Sunday, November 20, 2016

Incoming AG Sessions and a Clinton Prosecution

Via Billy

 

There’s been much discussion since Hillary Clinton’s stunning defeat of whether or when she’ll be pardoned. Of course, the first thing about a pardon would be the admission of guilt, so that much is interesting all by itself. Barack Obama’s spokesman, Josh Earnest, pointedly did not answer the question of whether his boss would pardon Clinton. And Donald Trump has so far demurred about continued prosecution, even going so far as calling the Clinton’s “good people” and saying, “I don’t want to hurt them.”
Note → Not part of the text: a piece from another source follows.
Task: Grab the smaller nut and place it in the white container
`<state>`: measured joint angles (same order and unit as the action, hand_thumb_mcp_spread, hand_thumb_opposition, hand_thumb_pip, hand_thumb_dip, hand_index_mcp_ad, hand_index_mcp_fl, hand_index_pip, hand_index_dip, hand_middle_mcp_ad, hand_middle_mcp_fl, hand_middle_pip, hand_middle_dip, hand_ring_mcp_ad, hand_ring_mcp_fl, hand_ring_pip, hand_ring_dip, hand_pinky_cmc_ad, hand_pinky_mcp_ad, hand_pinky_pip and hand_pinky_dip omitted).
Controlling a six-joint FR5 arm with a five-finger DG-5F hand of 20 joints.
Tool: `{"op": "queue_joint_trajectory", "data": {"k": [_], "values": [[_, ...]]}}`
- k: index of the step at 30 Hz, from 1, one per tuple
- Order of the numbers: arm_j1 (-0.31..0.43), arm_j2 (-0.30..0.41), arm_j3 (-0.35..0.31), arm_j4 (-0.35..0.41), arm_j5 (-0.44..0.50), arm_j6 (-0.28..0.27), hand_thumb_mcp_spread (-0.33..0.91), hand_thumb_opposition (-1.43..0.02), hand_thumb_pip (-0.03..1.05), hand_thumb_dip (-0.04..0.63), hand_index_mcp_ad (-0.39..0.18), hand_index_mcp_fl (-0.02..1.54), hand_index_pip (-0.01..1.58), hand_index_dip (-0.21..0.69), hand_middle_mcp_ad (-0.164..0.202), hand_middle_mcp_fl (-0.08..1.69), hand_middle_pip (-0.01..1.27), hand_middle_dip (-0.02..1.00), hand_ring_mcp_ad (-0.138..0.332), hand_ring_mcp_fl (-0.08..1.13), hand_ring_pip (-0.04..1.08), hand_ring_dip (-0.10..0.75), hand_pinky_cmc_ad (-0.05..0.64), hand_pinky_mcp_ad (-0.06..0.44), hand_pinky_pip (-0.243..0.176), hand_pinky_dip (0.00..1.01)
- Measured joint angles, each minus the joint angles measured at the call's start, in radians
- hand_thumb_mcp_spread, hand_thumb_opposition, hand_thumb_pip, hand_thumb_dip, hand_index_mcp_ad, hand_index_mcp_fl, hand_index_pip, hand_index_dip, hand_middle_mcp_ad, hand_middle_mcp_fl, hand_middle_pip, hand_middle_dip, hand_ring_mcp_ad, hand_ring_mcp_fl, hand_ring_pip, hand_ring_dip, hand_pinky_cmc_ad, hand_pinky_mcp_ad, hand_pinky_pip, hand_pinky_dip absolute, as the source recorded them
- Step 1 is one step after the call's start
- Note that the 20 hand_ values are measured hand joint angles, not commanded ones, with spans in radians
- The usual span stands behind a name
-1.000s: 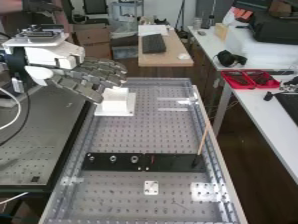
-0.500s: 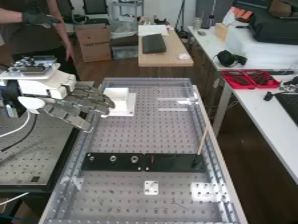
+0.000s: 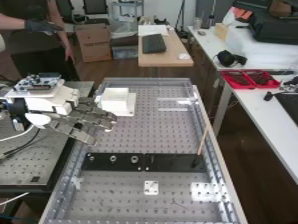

Former federal prosecutor Andrew McCarthy wrote a fairly lengthy consideration of the various options. (Don’t miss the whole thing.) Would Obama or Trump pardon Hillary? What political capital would it cost to do so? Conversely, would Trump allow the FBI’s investigation to proceed, or would he seek a special prosecutor as he warned on the campaign trail? McCarthy writes, “This is one of what will no doubt be many things that Mr. Trump will find were easier to say in the heat of the moment (a contentious debate between the candidates) than to do in his new political reality. During the campaign, nothing damaged Clinton as badly as the specter of criminal jeopardy. But now Trump has been elected, and he has a governing agenda that will require cooperation from Capitol Hill. A prosecution of Clinton would provoke Democratic outrage, which means media outrage, which, in turn, means Republican panic.”